# Dataset section:
━━━━━━━━━━
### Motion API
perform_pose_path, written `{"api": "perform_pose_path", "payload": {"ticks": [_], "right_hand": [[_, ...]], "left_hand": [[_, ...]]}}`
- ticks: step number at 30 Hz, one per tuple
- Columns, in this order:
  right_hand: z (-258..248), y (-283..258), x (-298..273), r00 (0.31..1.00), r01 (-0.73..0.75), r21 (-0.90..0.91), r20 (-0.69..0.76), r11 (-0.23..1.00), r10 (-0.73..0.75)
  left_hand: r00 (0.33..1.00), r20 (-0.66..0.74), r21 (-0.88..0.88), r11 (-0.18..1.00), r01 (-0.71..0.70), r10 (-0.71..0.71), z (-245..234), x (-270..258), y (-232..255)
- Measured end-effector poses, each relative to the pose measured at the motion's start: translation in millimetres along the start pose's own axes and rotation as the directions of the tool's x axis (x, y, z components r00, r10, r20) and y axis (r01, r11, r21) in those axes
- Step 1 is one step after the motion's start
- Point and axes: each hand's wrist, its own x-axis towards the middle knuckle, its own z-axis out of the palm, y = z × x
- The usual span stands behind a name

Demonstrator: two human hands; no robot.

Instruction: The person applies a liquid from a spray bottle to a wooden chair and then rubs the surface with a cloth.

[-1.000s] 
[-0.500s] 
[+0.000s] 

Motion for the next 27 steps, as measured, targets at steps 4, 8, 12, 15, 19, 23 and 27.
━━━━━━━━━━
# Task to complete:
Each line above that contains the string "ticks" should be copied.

# Answer:
perform_pose_path, written `{"api": "perform_pose_path", "payload": {"ticks": [_], "right_hand": [[_, ...]], "left_hand": [[_, ...]]}}`
- ticks: step number at 30 Hz, one per tuple

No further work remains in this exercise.